The evidence in the present record shows that [relator] was clearly placed on notice that his attendance was unsatisfactory.  The evidence also shows that [relator] on several occasions was absent or tardy without calling in and in accordance with the employer’s attendance policy.  While it is true that some of [relator’s] absences from work were related to illness, we do not find that [relator’s] failure to call-in in accordance with the employer’s policy was because of illness.  [Relator’s] doctor’s statement to the employer stated that the doctor was not aware of any reason why [relator’s] illness would prevent him from calling the employer.


We defer to the commissioner’s representative, who obviously rejected relator’s claim that on several occasions illness prevented him from calling in prior to the start of his shift.  See Whitehead v.
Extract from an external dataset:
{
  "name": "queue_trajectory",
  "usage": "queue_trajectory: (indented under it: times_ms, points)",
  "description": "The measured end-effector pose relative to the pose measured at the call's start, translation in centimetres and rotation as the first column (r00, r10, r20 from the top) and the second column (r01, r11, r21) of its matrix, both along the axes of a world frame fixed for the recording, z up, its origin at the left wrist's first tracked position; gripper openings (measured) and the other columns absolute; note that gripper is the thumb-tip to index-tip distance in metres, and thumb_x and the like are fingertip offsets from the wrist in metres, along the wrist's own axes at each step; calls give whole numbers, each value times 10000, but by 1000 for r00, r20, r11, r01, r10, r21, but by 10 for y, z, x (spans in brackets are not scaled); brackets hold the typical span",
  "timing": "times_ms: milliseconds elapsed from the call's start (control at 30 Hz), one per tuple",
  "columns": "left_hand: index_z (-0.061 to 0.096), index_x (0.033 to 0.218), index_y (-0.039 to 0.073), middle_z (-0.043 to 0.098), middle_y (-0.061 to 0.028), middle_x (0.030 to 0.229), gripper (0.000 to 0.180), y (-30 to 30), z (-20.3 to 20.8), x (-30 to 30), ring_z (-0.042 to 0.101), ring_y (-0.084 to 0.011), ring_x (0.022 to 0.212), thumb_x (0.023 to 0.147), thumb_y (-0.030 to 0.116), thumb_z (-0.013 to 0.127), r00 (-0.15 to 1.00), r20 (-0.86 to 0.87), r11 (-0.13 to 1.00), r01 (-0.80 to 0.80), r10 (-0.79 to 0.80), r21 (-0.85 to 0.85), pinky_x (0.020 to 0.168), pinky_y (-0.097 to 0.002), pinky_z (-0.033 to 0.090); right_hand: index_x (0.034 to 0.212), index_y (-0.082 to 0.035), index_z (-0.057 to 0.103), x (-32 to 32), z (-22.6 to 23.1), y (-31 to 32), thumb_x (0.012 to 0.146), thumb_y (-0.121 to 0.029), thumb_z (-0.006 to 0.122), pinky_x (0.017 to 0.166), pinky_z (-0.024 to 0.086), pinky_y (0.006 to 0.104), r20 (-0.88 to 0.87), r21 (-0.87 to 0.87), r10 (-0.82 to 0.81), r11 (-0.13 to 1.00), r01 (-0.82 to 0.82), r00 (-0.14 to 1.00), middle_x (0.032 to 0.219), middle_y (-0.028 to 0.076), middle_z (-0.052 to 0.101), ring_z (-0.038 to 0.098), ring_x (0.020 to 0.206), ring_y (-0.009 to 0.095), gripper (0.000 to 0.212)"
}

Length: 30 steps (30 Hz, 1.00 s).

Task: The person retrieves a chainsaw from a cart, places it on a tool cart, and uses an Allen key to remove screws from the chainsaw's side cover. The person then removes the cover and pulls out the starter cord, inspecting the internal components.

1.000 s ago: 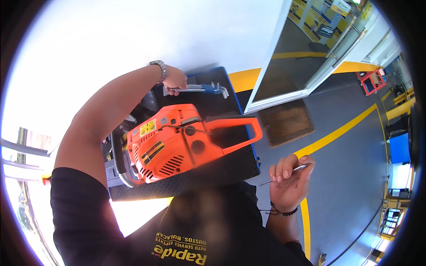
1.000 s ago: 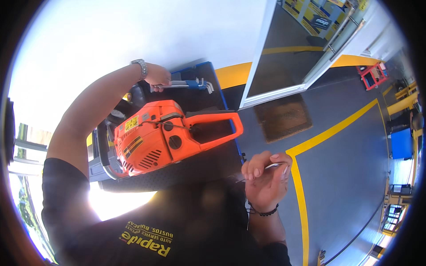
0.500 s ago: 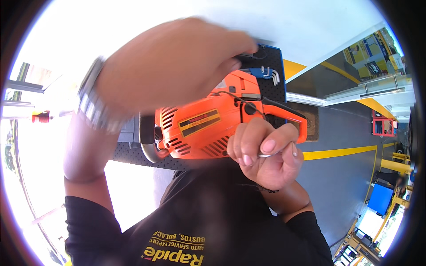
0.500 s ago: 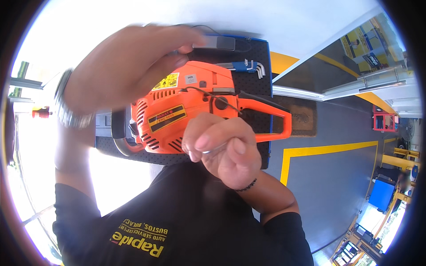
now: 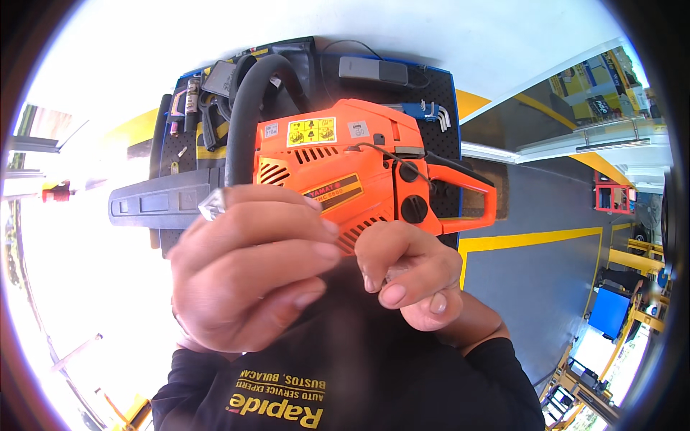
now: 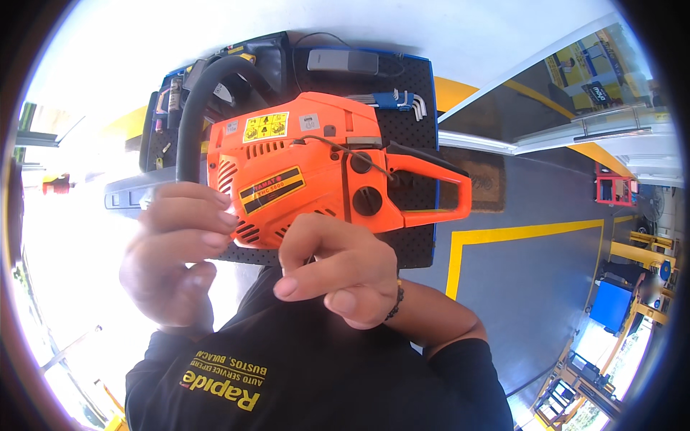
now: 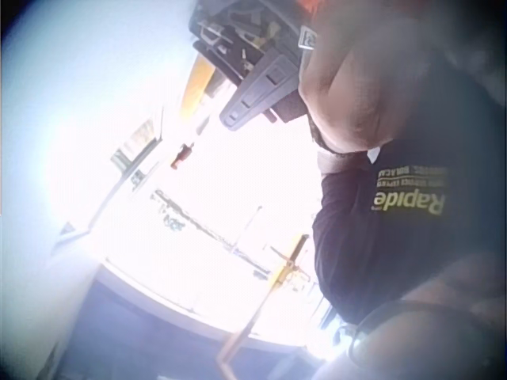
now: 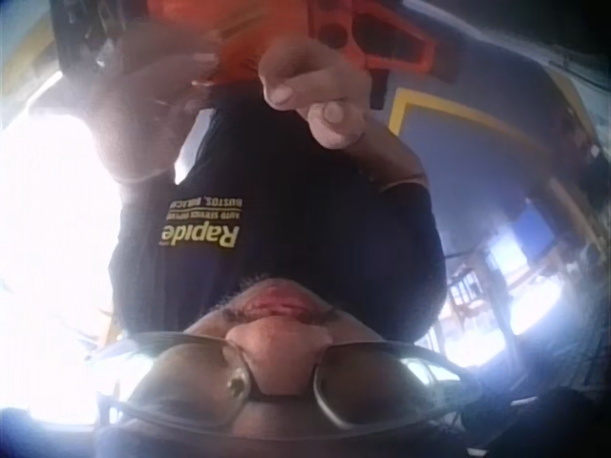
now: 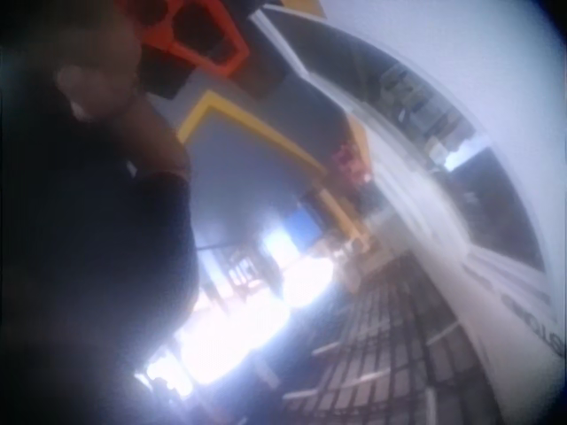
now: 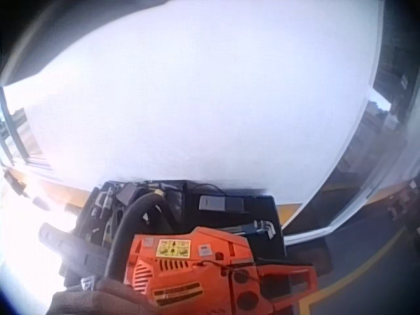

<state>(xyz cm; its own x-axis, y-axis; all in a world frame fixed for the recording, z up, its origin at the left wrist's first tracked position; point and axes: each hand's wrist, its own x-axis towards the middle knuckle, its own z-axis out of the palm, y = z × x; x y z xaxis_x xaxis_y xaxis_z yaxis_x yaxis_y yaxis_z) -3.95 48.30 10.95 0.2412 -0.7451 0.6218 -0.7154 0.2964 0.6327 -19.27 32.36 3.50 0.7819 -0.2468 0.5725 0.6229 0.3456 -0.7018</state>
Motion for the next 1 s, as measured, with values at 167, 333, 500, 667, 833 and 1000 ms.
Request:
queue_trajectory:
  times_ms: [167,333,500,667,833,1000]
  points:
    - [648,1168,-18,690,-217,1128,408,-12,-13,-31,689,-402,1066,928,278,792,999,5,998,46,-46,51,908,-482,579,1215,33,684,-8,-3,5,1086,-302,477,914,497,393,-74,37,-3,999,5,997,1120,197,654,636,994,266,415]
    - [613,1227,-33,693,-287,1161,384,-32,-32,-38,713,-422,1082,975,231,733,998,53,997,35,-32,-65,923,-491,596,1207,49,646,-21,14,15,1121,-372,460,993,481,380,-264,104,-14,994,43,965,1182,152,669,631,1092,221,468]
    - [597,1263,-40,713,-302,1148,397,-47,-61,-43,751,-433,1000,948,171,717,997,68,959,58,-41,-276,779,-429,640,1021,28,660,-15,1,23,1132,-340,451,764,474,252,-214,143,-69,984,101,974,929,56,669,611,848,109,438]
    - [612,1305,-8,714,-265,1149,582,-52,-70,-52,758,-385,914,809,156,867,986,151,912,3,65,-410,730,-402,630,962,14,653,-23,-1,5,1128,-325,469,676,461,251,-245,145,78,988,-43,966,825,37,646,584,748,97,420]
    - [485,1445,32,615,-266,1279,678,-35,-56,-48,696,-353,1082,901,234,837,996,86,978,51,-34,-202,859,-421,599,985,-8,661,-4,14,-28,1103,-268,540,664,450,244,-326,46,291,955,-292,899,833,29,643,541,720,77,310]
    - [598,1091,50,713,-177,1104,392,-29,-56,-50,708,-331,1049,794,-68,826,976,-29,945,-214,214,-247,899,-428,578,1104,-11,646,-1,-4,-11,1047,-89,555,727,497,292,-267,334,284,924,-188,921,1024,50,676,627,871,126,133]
Moonlight Nursing Care, Inc., 529 N.W.2d 350, 352 (Minn. App. 1995) (where witness credibility and conflicting evidence are at issue, this court defers to commissioner’s representative’s ability to weigh evidence and make those determinations).  The record easily supports the conclusion that relator’s excessive absenteeism and failure to properly notify Viking that he would be late or absent from work, whether due to illness or for other reasons, demonstrated a substantial disregard for Viking’s interests and constituted employment misconduct.

            We therefore affirm the decision of the commissioner’s representative that relator was discharged for employment misconduct.